CREATE TABLE "repricings" (
"client_id" integer NOT NULL,
"product_id" text NOT NULL,
"group_id" bigint DEFAULT NULL,
"time" timestamp NOT NULL,
UNIQUE ("instance_id", "product_id", "time")
);
SELECT create_hypertable('repricings', 'time', chunk_time_interval => INTERVAL '1 week');
ALTER TABLE "repricings" SET (timescaledb.compress, timescaledb.compress_orderby = 'time ASC', timescaledb.compress_segmentby = 'instance_id, product_id');
SELECT add_compression_policy('repricings', INTERVAL '3d');
We’re building analytics for our clients (e-shops), and our first goal is to be able to tell them how much revenue/cost/profit each “group” generated in a given time period. In addition to repricings
hyperable, we also have purchases
hypertable, which tells us when a product was purchased with which quantity and total price (“revenue”):
CREATE TABLE "purchases" (
"client_id" integer NOT NULL,
"product_id" text NOT NULL,
"quantity" integer,
"revenue" double precision,
timestamp NOT NULL,
UNIQUE ("instance_id", "product_id", "time")
);
SELECT create_hypertable('purchases', 'time', chunk_time_interval => INTERVAL '1 week');
CREATE INDEX "purchases_instance_id_index" ON "purchases" ("instance_id", "time");
SELECT add_reorder_policy('purchases', 'purchases_instance_id_index');
Finally, in order to calculate cost & profit, we need to know purchase prices of products at any given moment. For this, we have the 3rd products
hypertable, with compression segmented on product_id
because the purchase price shouldn’t change too often:
CREATE TABLE "products" (
"client_id" integer NOT NULL,
"product_id" text NOT NULL,
"purchase_price" double precision,
"price" double precision,
"time" timestamp NOT NULL,
UNIQUE ("instance_id", "product_id", "time")
);
SELECT create_hypertable('products', 'time', chunk_time_interval => INTERVAL '1 week');
ALTER TABLE "products" SET (timescaledb.compress, timescaledb.compress_orderby = 'time ASC', timescaledb.compress_segmentby = 'instance_id, product_id');
SELECT add_compression_policy('products', INTERVAL '3d')

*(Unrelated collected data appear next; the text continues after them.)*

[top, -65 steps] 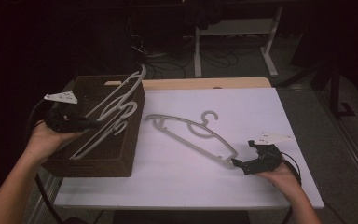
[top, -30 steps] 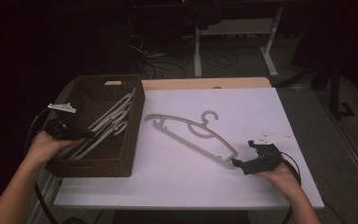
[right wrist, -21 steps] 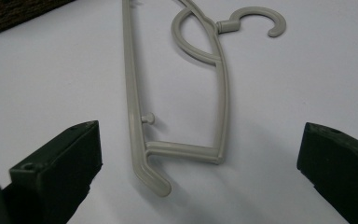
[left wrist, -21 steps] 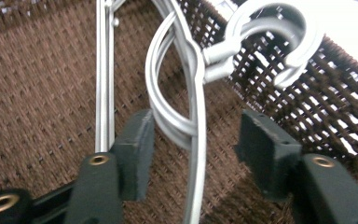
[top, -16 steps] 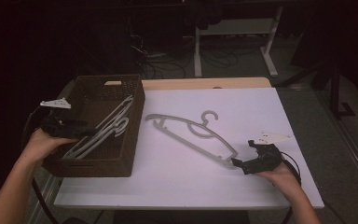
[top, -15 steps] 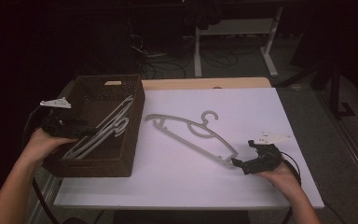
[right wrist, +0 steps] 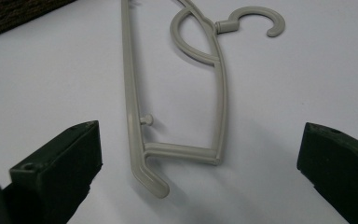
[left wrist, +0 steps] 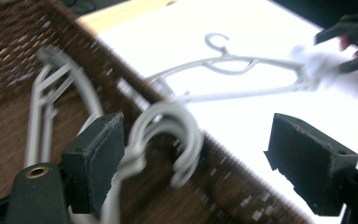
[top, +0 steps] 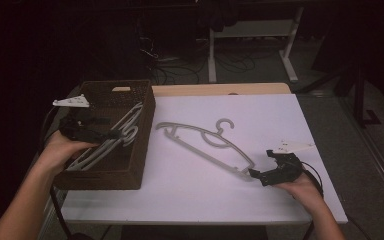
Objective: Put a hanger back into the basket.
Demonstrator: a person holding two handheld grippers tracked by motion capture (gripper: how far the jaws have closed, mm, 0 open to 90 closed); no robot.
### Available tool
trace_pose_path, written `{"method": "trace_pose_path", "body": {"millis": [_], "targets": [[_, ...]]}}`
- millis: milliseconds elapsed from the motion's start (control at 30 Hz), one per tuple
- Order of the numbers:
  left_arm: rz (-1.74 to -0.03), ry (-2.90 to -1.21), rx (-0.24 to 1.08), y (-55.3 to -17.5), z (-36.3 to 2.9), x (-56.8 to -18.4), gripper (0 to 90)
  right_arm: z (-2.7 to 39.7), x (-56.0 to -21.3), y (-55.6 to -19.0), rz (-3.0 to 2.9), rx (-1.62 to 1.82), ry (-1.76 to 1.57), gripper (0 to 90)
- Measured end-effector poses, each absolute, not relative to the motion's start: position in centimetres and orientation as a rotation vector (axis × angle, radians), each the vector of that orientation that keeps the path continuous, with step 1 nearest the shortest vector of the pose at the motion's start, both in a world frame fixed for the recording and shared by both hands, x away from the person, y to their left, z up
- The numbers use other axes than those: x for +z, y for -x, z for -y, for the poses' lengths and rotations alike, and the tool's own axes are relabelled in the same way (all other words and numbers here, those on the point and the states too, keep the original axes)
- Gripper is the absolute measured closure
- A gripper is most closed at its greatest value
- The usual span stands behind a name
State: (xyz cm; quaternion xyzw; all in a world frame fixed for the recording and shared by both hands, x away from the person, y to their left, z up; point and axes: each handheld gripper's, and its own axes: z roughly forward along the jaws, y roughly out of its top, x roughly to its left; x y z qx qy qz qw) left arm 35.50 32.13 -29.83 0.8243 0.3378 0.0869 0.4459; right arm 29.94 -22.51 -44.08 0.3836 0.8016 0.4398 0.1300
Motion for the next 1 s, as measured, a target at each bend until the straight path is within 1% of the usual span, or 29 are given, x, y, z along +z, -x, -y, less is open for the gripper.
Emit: {"method": "trace_pose_path", "body": {"millis": [267,367,600,833,933,1000], "targets": [[-0.747,-2.025,0.179,-35.8,-26.8,-28.9,16.9,22.5,-44.0,-29.9,-2.325,1.279,-1.107,0.0],[-0.721,-2.027,0.165,-36.0,-24.7,-28.7,15.1,22.6,-44.0,-29.9,-2.324,1.282,-1.11,0.0],[-0.668,-2.049,0.149,-36.4,-19.5,-29.0,14.3,22.6,-44.0,-30.0,-2.324,1.288,-1.111,0.0],[-0.648,-2.074,0.096,-37.1,-15.0,-30.7,22.2,22.6,-44.0,-30.0,-2.325,1.284,-1.112,0.0],[-0.647,-2.081,0.069,-37.3,-13.3,-31.9,29.5,22.7,-44.0,-30.0,-2.324,1.286,-1.113,0.0],[-0.646,-2.089,0.053,-37.5,-12.3,-32.8,36.9,22.7,-44.0,-30.0,-2.325,1.287,-1.112,0.0]]}}
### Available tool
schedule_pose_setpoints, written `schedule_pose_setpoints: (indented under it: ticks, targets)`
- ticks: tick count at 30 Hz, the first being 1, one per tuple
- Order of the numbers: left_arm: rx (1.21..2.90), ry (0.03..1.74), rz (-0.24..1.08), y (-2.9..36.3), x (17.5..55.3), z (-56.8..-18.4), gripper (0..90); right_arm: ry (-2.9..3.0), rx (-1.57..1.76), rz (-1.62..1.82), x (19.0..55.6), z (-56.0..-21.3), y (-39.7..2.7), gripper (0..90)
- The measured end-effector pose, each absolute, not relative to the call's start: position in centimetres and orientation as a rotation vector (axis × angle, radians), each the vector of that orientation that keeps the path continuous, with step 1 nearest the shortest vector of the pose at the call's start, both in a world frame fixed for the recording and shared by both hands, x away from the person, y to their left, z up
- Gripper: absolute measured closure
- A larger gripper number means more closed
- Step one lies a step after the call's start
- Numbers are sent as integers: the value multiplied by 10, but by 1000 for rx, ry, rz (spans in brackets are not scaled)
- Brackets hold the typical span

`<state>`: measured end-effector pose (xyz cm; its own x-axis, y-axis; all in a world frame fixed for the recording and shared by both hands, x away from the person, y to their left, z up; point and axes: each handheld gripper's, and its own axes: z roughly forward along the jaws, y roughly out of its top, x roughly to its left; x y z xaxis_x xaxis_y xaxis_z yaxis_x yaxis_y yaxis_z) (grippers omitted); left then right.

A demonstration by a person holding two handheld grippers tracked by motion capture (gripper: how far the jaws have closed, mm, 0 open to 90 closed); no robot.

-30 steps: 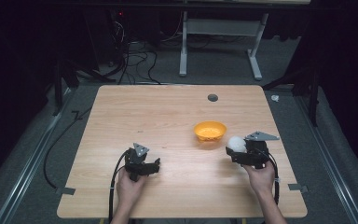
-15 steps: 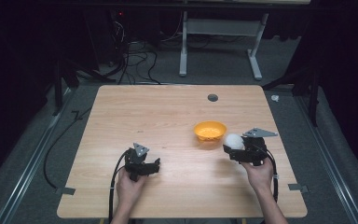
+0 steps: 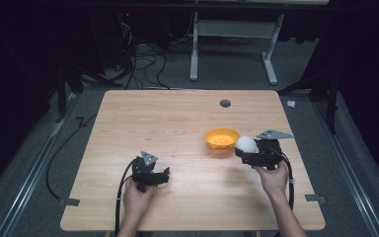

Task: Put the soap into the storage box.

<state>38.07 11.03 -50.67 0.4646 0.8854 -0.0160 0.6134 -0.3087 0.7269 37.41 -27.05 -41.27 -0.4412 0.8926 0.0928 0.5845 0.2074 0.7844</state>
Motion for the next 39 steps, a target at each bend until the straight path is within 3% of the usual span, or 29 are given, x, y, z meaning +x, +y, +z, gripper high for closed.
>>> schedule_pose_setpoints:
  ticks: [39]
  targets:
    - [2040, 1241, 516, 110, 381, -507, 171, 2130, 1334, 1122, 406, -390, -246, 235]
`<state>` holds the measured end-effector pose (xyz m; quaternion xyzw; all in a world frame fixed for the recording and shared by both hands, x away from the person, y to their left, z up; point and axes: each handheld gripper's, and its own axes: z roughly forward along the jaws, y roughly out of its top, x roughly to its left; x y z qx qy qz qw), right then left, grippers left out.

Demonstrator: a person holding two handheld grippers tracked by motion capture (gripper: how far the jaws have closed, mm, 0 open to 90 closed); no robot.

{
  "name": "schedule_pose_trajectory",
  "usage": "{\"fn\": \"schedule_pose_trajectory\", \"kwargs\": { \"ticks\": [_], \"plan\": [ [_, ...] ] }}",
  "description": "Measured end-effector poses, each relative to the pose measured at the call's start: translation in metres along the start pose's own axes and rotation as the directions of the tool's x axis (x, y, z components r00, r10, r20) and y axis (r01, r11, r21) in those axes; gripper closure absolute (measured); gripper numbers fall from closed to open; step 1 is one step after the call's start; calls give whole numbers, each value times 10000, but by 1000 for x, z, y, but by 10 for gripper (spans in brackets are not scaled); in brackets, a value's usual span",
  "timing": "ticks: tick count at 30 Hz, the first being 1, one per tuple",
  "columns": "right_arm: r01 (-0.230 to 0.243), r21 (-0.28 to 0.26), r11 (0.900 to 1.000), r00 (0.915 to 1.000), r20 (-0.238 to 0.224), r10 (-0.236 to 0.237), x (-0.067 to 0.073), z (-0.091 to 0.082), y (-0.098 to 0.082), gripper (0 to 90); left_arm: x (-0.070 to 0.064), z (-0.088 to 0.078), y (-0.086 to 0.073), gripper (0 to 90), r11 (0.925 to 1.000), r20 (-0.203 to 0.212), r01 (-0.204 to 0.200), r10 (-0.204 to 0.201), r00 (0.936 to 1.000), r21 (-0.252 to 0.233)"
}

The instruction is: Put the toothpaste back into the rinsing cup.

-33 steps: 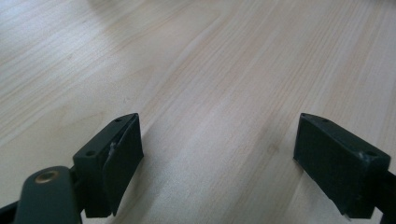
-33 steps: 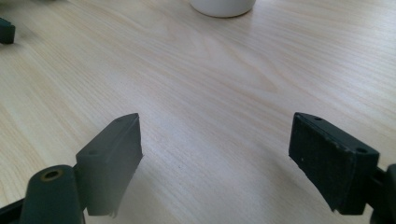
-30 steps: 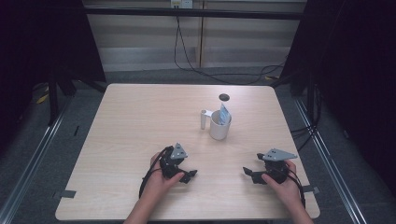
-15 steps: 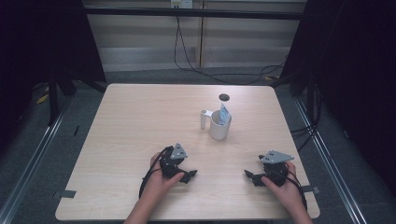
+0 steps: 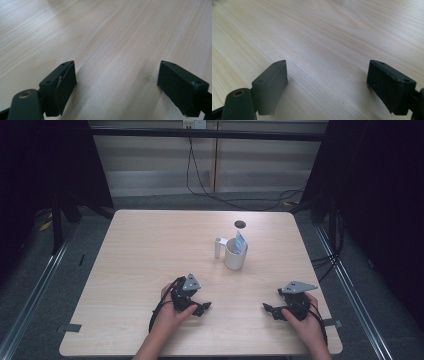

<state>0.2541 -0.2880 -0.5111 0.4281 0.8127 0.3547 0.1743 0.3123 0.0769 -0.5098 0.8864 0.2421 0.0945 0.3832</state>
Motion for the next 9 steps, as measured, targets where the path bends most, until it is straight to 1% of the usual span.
{"fn": "schedule_pose_trajectory", "kwargs": {
  "ticks": [9],
  "plan": [
    [4,-7,10000,10000,12,-4,0,0,0,166,0,0,0,152,10000,0,1,-1,10000,-1]
  ]
}}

We’re storing this data in 3 tables, because in our application this data is imported into our system via independent processes. To get an idea about the volume of data, we currently have about 40 active clients, and our biggest client has about 67k active products, and we’re repricing all of their products 12 times a day. So, we ingest about 800k new repricings
& products
records each day.
Query
In order to determine to which group to assign revenue/profit/costs from which product at which time, we start by aggregating the time intervals for each group & product, to know exactly what time did products spend in each group. We do so with the following query:
SELECT "product_id", range_agg(tsrange("entered_at", "exited_at")) AS "period", "group_id"
FROM (
SELECT *, lead("entered_at", 1) OVER (PARTITION BY "product_id" ORDER BY "entered_at" ASC) AS "exited_at"
FROM (
SELECT "product_id", "group_id", min("time") AS "entered_at"
FROM (
SELECT *, (row_number() OVER (PARTITION BY "product_id" ORDER BY "time" ASC) - row_number() OVER (PARTITION BY "product_id", "group_id" ORDER BY "time" ASC)) AS "partition" -- gaps and islands
FROM "repricings"
WHERE (("instance_id" = 29) AND ("time" >= '2022-03-03 11:14:13.763475+0000') AND ("time" < '2022-03-02 23:00:00.000000+0000'))
) AS "t1"
GROUP BY "product_id", "group_id", "partition"
) AS "t1")
) AS "t1"
GROUP BY "product_id", "group_id"
We used subselects each time we needed to work with the result of window aggregates (gaps & islands, min, lead), though I’m guessing CTEs would be more readable.
We use the same approach to get time ranges of unchanged purchase prices from the products
table. We then join these aggregated products into purchases, in order to determine profit & costs from purchase prices:
SELECT "purchases"."time", "purchases"."product_id", "revenue", ("quantity" * "purchase_price") AS "costs"
FROM "purchases"
LEFT JOIN (
-- products aggregation similar to repricings
) AS "products" ON (("products"."product_id" = "purchases"."product_id") AND ("products"."period" @> "purchases"."time"))
WHERE (("instance_id" = 29) AND ("time" >= '2022-03-08 23:00:00.000000+0000') AND ("time" < '2022-03-02 23:00:00.000000+0000'))
Finally, we join purchases with revenue/profit/costs/margin into the repricings aggregate, in order to assign them to the appropriate “group”:
SELECT *, coalesce(("profit" / nullif("revenue", 0)), 0) AS "margin"
FROM (
SELECT "group_id", coalesce(sum("revenue"), 0) AS "revenue", coalesce(sum(("revenue" - "costs")), 0) AS "profit", count(DISTINCT "locations"."product_id") AS "product_count"
FROM (
SELECT "product_id", range_agg(tsrange("entered_at", "exited_at")) AS "period", "group_id"
FROM ( /* the repricings aggregate */) AS "locations"
LEFT JOIN ( /* the purchases aggregate */ ) AS "purchases" ON (("purchases"."product_id" = "locations"."product_id") AND ("locations"."period" @> "purchases"."time"))
GROUP BY "group_id"
) AS "stats"
This is pretty-much what we have for now. We haven’t been able to figure out how to use continuous aggregates, due to usage of window functions & JOINs, but I would like to find a divide & conquer approach (possibly with materialized views).
For a time period of 28 days, the query for a smaller customer (5k products, 1 repricing per day) executes in about 1 second, while for a larger customer (67k products, 12 repricings per day) the query executes in about 50 seconds. I tried various combinations of indices (without compression), but I couldn’t find a way for gaps & islands to use indices on both row_number()
window functions, and from my profiling that’s one of the bottlenecks.
I hope this gives you enough information, without overwhelming you .